Related note to Make Todd's Life Easy: use "cvs diff -c" to make
context diffs which "patch" applies effortlessly.
Thanks for getting the ball rolling. 2x is nothing to sneeze at.
Todd
On Fri, 2005-01-28 at 17:27, Francesc Altet wrote:
> Hi Todd,
>
> Nice to see that you can achieved a good speed-up with your
> optimization path. With the next code:
>
> import numarray
> a = numarray.arange(2000)
> a.shape=(1000,2)
> for j in xrange(1000):
> for i in range(len(a)):
> row=a[i]
>
> and original numarray-1.1.1 it took 11.254s (pentium4 at 2GHz). With your
> patch, this time has been reduced to 7.816s. Now, following your
> suggestion to push NumArray.__del__ down into C, I've got a good
> speed-up as well: 5.332s. This is more that twice as fast as the
> unpatched numarray 1.1.1. There is still a long way until we can catch
> Numeric (1.123s), but it is a first step :)
>
> The patch. Please, revise it as I'm not very used with dealing with
> pure C extensions (just a Pyrex user):
>
> Index: Lib/numarraycore.py
> ===================================================================
> RCS file: /cvsroot/numpy/numarray/Lib/numarraycore.py,v
> retrieving revision 1.101
> diff -r1.101 numarraycore.py
> 696,699c696,699
> < def __del__(self):
> < if self._shadows != None:
> < self._shadows._copyFrom(self)
> < self._shadows = None
> ---
> > def __del__(self):
> > if self._shadows != None:
> > self._shadows._copyFrom(self)
> > self._shadows = None
> Index: Src/_numarraymodule.c
> ===================================================================
> RCS file: /cvsroot/numpy/numarray/Src/_numarraymodule.c,v
> retrieving revision 1.65
> diff -r1.65 _numarraymodule.c
> 399a400,411
> > static void
> > _numarray_dealloc(PyObject *self)
> > {
> > PyArrayObject *selfa = (PyArrayObject *) self;
> >
> > if (selfa->_shadows != NULL) {
> > _copyFrom(selfa->_shadows, self);
> > selfa->_shadows = NULL;
> > }
> > self->ob_type->tp_free(self);
> > }
> >
> 421c433
> < 0, /* tp_dealloc */
> ---
> > _numarray_dealloc, /* tp_dealloc */
>
>
> The profile with the new optimizations looks now like:
>
> samples % image name symbol name
> 453 8.6319 python PyEval_EvalFrame
> 372 7.0884 python lookdict_string
> 349 6.6502 python string_hash
> 271 5.1639 libc-2.3.2.so _wordcopy_bwd_aligned
> 210 4.0015 libnumarray.so NA_updateStatus
> 194 3.6966 python _PyString_Eq
> 185 3.5252 libc-2.3.2.so __GI___strcasecmp
> 162 3.0869 python subtype_dealloc
> 158 3.0107 libc-2.3.2.so _int_malloc
> 147 2.8011 libnumarray.so isBufferWriteable
> 145 2.7630 python PyDict_SetItem
> 135 2.5724 _ndarray.so _view
> 131 2.4962 python PyObject_GenericGetAttr
> 122 2.3247 python PyDict_GetItem
> 100 1.9055 python PyString_InternInPlace
> 94 1.7912 libnumarray.so getReadBufferDataPtr
> 77 1.4672 _ndarray.so _simpleIndexingCore
>
> i.e. time spent in libc and libnumarray is going up in the list, as it
> should. Now, we have to concentrate in other points of optimization.
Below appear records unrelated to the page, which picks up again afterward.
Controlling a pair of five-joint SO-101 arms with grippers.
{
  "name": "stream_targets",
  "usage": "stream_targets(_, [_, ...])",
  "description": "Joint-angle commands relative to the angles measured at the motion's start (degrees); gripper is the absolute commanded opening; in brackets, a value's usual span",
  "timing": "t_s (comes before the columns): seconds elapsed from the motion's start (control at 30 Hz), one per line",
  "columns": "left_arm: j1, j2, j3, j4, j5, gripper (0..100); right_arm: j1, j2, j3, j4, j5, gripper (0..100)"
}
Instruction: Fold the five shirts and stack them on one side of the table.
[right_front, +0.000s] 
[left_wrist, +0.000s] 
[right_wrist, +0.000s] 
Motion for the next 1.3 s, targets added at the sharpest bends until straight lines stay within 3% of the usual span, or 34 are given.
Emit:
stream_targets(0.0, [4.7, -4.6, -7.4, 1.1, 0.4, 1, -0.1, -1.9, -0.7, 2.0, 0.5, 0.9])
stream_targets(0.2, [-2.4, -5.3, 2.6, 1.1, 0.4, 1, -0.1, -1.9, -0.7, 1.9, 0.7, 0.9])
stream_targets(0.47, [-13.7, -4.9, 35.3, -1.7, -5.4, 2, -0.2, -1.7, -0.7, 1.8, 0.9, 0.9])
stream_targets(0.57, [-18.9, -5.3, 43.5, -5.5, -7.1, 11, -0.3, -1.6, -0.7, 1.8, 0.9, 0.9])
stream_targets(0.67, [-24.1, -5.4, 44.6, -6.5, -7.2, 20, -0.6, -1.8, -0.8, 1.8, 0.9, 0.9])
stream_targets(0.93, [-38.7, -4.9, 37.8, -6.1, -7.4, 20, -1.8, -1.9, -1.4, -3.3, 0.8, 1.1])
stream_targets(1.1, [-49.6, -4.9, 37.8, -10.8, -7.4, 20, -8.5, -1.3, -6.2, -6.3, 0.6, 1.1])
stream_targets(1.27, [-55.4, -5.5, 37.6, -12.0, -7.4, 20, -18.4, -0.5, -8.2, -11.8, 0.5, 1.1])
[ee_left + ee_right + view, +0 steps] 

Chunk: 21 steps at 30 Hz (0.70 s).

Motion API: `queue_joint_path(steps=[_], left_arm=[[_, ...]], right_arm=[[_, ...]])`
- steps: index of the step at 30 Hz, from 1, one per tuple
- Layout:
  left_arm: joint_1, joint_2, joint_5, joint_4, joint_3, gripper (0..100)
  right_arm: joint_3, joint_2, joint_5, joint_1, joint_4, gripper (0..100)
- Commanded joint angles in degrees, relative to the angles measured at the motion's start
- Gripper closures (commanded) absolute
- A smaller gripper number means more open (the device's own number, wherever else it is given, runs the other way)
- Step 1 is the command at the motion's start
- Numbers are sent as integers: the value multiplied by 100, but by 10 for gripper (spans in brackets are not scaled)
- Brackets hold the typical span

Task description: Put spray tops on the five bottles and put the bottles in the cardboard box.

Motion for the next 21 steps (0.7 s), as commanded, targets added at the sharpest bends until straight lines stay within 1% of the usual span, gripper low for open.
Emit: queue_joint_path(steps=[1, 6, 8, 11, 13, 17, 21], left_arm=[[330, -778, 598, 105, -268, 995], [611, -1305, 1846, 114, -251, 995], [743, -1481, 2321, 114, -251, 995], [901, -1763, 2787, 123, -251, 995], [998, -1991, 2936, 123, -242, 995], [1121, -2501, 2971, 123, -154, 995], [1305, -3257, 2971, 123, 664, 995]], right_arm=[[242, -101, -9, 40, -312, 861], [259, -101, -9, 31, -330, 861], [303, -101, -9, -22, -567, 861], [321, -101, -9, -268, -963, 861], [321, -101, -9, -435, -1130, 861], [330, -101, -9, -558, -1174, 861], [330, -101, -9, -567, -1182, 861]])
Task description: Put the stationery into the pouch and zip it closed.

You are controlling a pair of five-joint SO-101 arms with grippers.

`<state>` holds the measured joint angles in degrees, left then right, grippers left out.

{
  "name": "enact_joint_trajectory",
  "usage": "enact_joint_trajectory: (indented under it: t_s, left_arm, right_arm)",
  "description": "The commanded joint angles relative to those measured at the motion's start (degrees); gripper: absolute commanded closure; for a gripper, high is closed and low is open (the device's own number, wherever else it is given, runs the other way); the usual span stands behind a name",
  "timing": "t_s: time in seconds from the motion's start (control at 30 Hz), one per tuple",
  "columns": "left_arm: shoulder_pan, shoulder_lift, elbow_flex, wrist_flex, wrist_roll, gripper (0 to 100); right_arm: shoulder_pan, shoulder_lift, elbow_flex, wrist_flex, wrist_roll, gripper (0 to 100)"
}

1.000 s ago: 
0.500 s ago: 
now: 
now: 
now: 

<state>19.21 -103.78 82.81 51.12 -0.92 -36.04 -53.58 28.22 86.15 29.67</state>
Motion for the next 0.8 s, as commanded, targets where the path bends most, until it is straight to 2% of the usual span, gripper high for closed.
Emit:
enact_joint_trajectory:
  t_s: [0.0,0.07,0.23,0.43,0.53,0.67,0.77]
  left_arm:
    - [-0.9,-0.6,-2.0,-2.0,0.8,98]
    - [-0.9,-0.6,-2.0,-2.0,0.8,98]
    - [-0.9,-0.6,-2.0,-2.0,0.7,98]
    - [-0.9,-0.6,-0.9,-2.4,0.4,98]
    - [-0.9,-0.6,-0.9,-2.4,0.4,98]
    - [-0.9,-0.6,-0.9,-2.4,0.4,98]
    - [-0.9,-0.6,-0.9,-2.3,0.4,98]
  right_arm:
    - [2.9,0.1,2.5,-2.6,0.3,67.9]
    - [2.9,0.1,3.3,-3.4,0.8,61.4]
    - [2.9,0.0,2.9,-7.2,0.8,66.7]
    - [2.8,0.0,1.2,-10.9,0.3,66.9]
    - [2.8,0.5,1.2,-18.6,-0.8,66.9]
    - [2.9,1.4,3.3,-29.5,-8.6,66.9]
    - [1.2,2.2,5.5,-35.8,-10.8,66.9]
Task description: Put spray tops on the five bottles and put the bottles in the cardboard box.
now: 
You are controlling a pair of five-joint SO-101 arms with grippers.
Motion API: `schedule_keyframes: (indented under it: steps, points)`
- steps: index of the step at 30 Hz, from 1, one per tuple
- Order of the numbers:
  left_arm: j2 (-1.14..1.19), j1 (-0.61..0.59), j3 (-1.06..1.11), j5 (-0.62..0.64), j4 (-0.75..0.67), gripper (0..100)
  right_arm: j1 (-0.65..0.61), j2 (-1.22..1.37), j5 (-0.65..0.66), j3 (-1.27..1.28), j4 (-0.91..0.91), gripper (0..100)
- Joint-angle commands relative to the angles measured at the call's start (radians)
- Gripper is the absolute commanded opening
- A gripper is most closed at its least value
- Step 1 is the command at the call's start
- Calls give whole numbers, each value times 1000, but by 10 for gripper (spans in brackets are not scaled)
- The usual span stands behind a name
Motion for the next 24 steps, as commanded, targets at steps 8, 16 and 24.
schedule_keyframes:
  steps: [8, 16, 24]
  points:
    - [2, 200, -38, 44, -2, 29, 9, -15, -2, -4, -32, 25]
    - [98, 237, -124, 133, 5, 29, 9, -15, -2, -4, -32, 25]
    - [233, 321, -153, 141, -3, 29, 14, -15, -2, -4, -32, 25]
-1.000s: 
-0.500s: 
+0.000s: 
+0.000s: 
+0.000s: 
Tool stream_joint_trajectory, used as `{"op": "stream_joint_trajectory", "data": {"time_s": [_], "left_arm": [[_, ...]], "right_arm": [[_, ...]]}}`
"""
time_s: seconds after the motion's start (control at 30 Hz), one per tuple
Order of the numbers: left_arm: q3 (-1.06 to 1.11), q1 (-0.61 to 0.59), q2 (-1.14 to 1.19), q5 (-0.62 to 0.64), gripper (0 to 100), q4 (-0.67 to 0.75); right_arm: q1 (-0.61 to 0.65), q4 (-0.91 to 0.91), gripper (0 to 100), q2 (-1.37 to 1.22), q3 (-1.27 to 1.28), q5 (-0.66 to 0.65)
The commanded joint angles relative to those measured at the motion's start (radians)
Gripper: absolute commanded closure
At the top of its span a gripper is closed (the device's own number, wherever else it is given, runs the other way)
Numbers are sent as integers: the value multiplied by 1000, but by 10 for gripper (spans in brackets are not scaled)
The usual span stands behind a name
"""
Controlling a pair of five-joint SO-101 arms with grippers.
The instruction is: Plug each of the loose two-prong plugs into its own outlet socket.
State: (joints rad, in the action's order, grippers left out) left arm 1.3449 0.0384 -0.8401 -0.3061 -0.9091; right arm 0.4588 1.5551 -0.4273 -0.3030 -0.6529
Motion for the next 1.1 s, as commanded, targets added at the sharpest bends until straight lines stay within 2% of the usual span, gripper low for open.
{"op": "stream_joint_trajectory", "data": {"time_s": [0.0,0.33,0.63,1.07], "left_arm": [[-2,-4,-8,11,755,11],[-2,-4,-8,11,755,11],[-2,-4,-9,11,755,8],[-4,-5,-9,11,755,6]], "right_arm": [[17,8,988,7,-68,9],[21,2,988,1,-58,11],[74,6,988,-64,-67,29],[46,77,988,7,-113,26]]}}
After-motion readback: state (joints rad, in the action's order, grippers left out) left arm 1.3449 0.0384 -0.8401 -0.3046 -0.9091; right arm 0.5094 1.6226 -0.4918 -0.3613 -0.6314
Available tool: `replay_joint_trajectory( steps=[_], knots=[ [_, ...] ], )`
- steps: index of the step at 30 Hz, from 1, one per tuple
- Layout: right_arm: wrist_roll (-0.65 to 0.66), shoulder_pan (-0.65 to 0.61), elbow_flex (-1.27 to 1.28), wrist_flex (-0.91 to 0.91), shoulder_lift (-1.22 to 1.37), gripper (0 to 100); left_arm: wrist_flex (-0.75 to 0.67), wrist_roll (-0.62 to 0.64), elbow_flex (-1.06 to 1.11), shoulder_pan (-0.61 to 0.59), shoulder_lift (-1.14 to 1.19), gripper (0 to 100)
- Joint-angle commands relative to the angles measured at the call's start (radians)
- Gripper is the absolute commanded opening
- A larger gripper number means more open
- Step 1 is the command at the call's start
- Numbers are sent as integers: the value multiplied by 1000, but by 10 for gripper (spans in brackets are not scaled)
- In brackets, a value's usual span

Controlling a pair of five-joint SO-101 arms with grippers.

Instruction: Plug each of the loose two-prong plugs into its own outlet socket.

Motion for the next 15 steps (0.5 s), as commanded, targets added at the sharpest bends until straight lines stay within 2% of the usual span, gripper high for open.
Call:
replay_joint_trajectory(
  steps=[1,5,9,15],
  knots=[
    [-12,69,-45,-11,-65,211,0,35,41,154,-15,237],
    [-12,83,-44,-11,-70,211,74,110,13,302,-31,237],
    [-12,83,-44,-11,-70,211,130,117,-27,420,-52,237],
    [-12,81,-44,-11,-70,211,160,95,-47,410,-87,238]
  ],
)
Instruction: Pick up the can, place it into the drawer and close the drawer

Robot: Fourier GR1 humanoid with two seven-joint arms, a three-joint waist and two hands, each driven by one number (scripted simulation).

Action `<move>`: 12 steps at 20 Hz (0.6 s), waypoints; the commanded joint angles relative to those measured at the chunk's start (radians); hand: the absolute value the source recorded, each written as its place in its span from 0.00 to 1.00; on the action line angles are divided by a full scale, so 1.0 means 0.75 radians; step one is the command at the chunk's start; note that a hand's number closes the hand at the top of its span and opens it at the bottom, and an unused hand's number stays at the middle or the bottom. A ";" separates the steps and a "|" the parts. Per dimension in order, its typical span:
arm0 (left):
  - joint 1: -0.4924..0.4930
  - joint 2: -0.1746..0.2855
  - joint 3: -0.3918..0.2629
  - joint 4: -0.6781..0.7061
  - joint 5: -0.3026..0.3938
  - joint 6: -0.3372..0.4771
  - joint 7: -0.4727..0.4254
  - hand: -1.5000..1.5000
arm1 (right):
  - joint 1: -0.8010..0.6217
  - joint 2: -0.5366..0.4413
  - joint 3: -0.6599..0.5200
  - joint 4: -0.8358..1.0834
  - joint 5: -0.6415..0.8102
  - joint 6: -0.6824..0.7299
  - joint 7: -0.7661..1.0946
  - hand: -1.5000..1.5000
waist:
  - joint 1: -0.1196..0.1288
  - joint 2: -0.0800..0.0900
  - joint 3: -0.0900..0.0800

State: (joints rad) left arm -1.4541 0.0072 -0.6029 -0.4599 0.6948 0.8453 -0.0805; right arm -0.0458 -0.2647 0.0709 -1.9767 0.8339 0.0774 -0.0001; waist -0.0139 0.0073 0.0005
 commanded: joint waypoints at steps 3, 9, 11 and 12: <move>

> Perhaps is a good time to have a try on recompiling the kernel and
> getting the call tree...
>
> Cheers,
>
> A Divendres 28 Gener 2005 12:48, Todd Miller va escriure:
> > I got some insight into what I think is the tall pole in the profile:
> > sub-array creation is implemented using views. The generic indexing
> > code does a view() Python callback because object arrays override view
> > (). Faster view() creation for numerical arrays can be achieved like
> > this by avoiding the callback:
> >
> > Index: Src/_ndarraymodule.c
> > ===================================================================
> > RCS file: /cvsroot/numpy/numarray/Src/_ndarraymodule.c,v
> > retrieving revision 1.75
> > diff -c -r1.75 _ndarraymodule.c
> > *** Src/_ndarraymodule.c 14 Jan 2005 14:13:22 -0000 1.75
> > --- Src/_ndarraymodule.c 28 Jan 2005 11:15:50 -0000
> > ***************
> > *** 453,460 ****
> > }
> > } else { /* partially subscripted --> subarray */
> > long i;
> > ! result = (PyArrayObject *)
> > ! PyObject_CallMethod((PyObject *)
> > self,"view",NULL);
> > if (!result) goto _exit;
> >
> > result->nd = result->nstrides = self->nd - nindices;
> > --- 453,463 ----
> > }
> > } else { /* partially subscripted --> subarray */
> > long i;
> > ! if (NA_NumArrayCheck((PyObject *)self))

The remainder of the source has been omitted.